The task - From the records below, transcribe exactly the lines that begin at the line with "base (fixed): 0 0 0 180" and end at the line with "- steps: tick", both included.

━━━━━━━━━━━━━━━━

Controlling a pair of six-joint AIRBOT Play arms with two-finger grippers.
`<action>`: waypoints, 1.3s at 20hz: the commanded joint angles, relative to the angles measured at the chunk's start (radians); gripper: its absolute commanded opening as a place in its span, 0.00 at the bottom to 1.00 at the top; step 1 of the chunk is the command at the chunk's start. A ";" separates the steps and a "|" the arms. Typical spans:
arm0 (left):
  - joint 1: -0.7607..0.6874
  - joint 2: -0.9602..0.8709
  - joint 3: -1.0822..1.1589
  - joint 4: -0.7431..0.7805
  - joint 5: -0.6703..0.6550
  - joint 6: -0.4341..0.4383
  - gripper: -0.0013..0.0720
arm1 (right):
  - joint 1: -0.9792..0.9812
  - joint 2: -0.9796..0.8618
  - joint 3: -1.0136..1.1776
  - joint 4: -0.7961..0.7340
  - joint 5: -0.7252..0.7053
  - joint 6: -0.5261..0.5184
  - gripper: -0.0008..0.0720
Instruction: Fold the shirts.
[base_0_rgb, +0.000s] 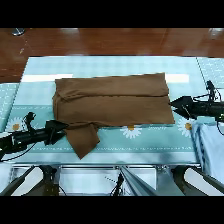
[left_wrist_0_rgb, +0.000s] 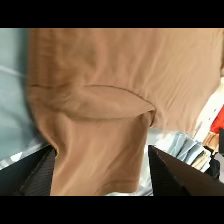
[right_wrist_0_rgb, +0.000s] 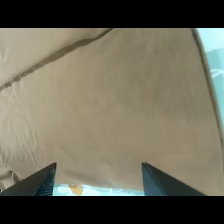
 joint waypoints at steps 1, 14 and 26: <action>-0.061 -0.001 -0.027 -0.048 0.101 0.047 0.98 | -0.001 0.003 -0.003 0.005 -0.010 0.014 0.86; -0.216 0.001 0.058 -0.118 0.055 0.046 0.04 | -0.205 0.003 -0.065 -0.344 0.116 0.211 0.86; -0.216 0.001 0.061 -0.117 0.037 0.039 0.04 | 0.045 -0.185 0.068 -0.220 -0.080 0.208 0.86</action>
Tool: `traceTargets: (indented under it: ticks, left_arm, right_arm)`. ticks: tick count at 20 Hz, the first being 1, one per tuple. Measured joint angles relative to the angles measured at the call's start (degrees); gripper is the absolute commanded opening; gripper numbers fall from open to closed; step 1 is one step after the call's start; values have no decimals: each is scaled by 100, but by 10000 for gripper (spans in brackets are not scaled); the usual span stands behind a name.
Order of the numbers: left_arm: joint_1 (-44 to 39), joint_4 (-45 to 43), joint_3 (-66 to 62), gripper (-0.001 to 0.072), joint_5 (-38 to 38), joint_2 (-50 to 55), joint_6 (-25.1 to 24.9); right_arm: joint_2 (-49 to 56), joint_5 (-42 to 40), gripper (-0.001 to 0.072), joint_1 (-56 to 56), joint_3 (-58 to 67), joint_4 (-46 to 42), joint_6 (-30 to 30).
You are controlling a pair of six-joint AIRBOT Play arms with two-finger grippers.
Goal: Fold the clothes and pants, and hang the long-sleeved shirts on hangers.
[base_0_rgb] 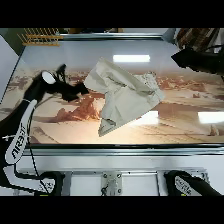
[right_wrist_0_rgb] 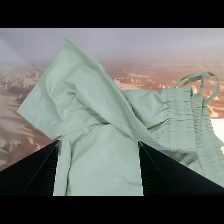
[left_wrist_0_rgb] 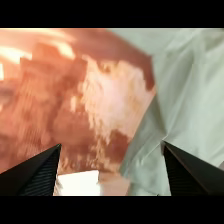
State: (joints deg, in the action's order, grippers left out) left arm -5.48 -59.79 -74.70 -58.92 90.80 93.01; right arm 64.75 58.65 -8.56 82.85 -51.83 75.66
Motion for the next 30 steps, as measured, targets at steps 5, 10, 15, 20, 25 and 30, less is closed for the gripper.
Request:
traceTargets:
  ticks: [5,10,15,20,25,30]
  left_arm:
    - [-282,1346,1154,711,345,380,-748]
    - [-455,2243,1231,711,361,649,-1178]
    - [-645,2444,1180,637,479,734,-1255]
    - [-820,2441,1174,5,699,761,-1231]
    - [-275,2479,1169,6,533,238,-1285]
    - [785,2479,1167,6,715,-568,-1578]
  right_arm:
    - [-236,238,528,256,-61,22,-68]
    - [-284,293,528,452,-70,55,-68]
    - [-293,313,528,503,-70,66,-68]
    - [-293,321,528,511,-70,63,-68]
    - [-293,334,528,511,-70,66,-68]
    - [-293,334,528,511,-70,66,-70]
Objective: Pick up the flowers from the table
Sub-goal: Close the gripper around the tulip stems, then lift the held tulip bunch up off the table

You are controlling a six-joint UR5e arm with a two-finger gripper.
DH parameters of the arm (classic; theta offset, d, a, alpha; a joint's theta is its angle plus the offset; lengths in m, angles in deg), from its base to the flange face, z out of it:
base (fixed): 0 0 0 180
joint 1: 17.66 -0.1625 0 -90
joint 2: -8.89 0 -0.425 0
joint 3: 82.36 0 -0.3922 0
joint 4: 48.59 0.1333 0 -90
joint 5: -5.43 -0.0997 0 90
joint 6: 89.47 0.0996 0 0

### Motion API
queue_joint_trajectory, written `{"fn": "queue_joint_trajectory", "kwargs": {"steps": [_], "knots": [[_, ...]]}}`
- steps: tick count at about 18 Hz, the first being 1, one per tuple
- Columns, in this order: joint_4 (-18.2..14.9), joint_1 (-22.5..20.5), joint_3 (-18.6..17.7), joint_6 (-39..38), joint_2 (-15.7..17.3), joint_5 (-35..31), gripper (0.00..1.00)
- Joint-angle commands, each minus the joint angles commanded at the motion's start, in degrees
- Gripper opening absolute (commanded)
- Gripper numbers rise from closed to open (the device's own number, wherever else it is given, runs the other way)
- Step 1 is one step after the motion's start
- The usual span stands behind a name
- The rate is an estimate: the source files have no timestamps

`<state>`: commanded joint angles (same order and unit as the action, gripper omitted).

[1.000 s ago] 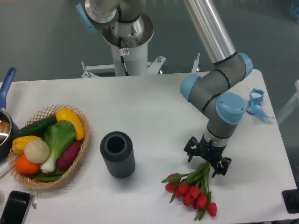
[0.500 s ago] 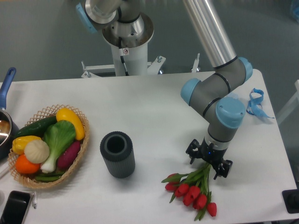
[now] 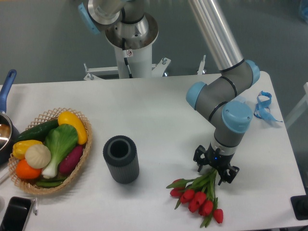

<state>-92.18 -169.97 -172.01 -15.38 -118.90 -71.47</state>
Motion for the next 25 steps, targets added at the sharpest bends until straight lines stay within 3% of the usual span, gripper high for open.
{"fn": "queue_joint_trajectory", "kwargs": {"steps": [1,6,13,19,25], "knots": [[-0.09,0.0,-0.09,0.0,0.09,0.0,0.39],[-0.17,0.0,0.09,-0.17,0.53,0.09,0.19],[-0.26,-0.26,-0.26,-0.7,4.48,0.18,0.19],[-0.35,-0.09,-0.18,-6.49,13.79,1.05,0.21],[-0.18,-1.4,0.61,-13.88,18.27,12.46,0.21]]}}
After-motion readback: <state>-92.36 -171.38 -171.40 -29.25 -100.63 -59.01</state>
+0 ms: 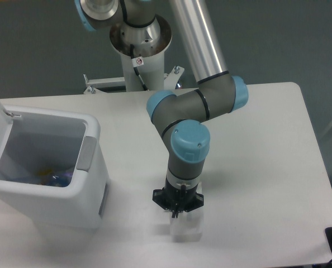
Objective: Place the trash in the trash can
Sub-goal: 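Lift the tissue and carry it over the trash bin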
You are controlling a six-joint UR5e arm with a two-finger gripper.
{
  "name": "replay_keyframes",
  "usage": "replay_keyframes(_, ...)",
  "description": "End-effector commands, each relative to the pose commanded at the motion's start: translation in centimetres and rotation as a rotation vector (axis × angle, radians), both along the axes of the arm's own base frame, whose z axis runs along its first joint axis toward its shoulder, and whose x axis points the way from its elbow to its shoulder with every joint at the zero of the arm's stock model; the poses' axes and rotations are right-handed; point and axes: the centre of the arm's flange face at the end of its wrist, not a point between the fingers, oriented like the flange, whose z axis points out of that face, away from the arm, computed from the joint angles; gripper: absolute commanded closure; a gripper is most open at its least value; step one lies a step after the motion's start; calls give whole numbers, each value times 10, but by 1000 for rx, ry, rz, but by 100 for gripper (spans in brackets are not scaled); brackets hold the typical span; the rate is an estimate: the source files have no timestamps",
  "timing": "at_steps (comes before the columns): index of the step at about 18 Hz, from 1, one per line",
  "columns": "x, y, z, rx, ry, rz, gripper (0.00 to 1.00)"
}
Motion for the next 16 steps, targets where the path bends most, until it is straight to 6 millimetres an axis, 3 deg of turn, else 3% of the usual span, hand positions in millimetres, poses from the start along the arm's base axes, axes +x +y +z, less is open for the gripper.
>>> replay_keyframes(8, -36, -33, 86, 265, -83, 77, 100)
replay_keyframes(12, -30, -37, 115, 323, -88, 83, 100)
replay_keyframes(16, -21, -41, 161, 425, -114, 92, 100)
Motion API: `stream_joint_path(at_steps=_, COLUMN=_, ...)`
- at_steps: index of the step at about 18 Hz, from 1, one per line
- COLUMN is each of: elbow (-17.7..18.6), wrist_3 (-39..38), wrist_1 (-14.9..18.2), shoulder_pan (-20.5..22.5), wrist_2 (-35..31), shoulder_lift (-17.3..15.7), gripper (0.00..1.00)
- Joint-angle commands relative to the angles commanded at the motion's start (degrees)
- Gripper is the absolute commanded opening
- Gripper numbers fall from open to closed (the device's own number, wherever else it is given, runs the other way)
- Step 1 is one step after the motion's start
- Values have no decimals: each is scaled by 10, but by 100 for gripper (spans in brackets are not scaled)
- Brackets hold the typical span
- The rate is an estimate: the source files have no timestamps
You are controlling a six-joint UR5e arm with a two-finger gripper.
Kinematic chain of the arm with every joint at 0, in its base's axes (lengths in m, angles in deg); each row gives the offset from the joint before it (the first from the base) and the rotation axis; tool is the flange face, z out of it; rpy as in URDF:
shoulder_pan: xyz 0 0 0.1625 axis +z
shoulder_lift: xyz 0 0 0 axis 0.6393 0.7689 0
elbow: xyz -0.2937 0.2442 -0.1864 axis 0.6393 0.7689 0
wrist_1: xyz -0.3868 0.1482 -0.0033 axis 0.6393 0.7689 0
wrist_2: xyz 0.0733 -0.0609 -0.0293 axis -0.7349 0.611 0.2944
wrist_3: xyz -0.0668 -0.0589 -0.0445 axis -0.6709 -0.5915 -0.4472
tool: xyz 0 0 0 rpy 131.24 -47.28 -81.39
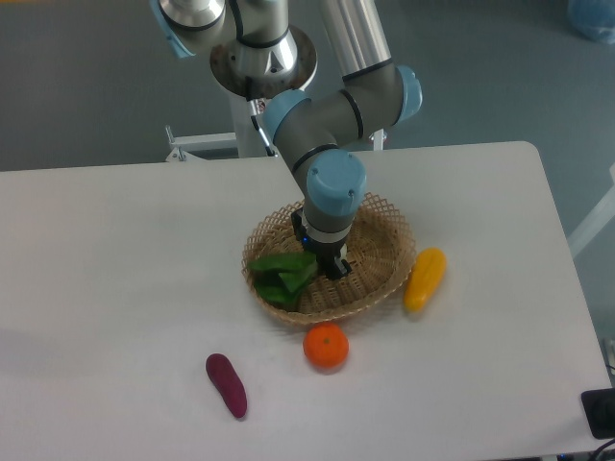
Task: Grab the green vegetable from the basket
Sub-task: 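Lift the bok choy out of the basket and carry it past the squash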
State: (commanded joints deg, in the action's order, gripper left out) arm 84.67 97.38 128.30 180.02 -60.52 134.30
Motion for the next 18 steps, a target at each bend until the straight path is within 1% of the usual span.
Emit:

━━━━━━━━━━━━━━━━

Result for this exercise -
base (fixed): 0 0 0 180
joint 1: 17.66 -0.1625 0 -90
joint 2: -8.89 0 -0.425 0
joint 3: 82.36 0 -0.3922 0
joint 4: 48.59 0.1333 0 -90
joint 5: -5.43 -0.0997 0 90
joint 6: 89.47 0.0996 0 0

### Motion API
queue_joint_trajectory, written `{"fn": "queue_joint_trajectory", "kwargs": {"steps": [_], "knots": [[_, ...]]}}`
- steps: tick count at about 18 Hz, the first being 1, one per tuple

Nothing more remains to be done for this exercise.